Next, we compared the amputation risk associated with SGLT2is and metformin administration using the Cox proportional hazards model. There was no significant difference in the risk of lower‐limb amputation between the SGLT2is and metformin groups, although the risk in the former was seemingly higher than that in the latter (HR 1.34, 95% confidence interval [95% CI] 0.80–2.24; Figure 2). When analyzed according to each SGLT2i drug, there were no significant differences in the risks associated with each SGLT2i drug and metformin.

Risk of lower‐limb amputation in patients with type 2 diabetes using sodium–glucose cotransporter 2 inhibitors (SGLT2is) compared with that in those using metformin. Forest plots show the hazard ratios (HRs) for lower‐limb amputation in patients with type 2 diabetes. Circles represent the HR, and horizontal bars extend from the lower limit to the upper limit of the 95% confidence interval (CI) of the estimated HR.

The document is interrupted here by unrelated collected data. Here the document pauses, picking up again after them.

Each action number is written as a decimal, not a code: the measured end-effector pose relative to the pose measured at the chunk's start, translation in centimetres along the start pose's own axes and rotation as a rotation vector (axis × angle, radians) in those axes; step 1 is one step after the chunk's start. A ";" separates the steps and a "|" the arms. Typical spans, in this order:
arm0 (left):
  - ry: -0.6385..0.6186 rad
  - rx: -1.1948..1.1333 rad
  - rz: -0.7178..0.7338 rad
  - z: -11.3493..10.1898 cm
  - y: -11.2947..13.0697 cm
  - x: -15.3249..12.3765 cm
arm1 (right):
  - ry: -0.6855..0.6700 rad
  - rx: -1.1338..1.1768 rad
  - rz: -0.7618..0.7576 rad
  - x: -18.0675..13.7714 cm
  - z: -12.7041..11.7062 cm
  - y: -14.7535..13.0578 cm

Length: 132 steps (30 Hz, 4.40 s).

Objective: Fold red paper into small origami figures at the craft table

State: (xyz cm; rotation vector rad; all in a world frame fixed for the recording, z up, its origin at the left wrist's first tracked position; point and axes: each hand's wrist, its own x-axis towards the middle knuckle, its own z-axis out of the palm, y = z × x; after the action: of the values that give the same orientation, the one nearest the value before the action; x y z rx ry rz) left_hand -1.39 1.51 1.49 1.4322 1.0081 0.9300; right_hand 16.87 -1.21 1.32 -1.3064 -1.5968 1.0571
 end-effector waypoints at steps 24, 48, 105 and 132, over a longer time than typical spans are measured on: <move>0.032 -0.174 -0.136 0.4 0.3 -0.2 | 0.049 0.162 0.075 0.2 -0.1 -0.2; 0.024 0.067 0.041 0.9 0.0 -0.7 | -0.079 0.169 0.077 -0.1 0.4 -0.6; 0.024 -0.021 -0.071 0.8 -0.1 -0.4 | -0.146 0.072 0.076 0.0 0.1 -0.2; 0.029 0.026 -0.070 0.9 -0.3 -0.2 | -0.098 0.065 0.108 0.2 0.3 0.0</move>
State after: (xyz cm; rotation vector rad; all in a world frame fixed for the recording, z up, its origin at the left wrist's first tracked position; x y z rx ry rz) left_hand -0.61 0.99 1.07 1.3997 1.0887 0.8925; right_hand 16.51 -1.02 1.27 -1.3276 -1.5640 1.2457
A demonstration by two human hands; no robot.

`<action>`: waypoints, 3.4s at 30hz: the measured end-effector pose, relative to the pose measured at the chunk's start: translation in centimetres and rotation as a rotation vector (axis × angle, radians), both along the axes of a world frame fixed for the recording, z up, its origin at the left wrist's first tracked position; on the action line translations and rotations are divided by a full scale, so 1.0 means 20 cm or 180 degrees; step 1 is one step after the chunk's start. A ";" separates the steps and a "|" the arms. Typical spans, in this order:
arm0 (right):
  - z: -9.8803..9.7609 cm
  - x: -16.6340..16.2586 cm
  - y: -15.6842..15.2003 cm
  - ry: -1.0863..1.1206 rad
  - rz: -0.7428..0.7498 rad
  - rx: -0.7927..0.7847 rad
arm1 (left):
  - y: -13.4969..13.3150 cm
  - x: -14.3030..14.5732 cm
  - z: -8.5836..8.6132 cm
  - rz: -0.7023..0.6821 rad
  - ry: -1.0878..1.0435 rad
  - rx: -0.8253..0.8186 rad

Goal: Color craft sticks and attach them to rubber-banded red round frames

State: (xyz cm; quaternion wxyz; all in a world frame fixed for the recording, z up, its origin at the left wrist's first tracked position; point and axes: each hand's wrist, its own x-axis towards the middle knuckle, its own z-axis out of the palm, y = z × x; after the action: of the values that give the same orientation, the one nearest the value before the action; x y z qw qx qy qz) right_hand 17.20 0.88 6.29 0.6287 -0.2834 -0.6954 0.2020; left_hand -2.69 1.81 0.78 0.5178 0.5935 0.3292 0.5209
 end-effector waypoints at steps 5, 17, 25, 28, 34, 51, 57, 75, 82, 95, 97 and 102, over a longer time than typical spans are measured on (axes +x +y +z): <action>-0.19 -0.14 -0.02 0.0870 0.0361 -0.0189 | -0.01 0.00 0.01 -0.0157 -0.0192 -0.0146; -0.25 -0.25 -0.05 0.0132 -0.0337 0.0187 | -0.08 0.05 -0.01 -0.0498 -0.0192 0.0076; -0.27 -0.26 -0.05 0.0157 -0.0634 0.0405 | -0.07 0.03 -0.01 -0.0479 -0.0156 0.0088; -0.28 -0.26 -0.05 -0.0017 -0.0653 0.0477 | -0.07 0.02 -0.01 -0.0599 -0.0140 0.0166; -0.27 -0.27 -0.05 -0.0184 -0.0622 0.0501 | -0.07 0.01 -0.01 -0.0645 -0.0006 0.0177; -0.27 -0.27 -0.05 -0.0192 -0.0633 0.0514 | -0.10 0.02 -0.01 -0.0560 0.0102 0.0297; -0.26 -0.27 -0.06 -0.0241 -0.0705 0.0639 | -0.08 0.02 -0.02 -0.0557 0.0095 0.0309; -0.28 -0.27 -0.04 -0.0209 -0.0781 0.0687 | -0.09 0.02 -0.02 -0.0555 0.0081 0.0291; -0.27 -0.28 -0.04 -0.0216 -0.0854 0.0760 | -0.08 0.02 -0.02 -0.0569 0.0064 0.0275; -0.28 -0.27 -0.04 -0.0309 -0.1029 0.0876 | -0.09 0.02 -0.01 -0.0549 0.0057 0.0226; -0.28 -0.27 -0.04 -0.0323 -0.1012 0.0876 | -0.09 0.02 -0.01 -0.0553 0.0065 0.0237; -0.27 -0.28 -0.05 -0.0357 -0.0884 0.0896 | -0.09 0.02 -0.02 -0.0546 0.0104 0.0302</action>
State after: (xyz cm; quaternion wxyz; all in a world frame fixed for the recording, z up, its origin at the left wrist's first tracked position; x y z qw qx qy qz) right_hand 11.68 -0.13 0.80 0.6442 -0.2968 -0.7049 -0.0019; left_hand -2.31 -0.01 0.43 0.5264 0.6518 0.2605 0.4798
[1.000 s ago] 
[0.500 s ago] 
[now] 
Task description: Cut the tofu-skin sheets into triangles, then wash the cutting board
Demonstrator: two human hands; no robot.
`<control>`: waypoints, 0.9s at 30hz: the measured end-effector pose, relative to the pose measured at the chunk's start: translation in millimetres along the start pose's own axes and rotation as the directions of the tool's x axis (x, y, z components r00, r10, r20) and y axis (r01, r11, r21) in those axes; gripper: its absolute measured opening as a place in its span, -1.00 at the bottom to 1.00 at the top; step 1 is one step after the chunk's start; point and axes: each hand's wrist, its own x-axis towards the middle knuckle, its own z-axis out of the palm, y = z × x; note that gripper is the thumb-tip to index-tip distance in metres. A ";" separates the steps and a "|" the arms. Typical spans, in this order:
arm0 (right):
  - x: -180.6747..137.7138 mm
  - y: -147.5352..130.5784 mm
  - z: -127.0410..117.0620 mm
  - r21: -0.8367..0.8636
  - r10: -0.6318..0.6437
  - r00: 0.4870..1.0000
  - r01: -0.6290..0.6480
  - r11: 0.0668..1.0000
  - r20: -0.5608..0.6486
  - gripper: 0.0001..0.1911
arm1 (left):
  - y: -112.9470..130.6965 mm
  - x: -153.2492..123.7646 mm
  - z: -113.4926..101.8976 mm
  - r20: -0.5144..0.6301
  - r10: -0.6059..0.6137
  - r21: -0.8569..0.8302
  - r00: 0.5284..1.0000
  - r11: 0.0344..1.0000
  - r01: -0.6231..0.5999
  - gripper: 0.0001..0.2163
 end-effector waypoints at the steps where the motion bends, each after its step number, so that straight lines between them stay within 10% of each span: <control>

Subsequently, we compared the risks of lower‐limb amputation between the SGLT2is and metformin groups according to the baseline clinical characteristics. The risk was significantly higher in female patients using SGLT2is than in those using metformin (HR 2.78, 95% CI 1.12–6.94, P = 0.028; Figure 3); however, the same finding was not observed in male patients. Regarding age, the risk tended to be higher in patients aged ≥75 years using SGLT2is than in those using metformin (HR 2.32, 95% CI 0.88–6.13), although the difference was not significant (P = 0.090). Regarding BMI, although the HR for amputation could not be calculated in type 2 diabetes patients with a BMI of ≥25 kg/m² due to the null event of amputation in those using metformin, the risk of lower‐limb amputation was considered higher in patients with BMI of ≥25 kg/m² using SGLT2is than that in those using metformin. Meanwhile, the amputation risk was comparable between type 2 diabetes patients with a BMI of <25 kg/m² using SGLT2is and those using metformin. Concomitant anti‐diabetic and antiplatelet/anticoagulant drugs did not influence amputation risk in the SGLT2is and metformin groups. Regarding statins, amputation risk was significantly higher in strong statin users using SGLT2is than in those using metformin (HR 2.68, 95% CI 1.18–8.20, P = 0.046).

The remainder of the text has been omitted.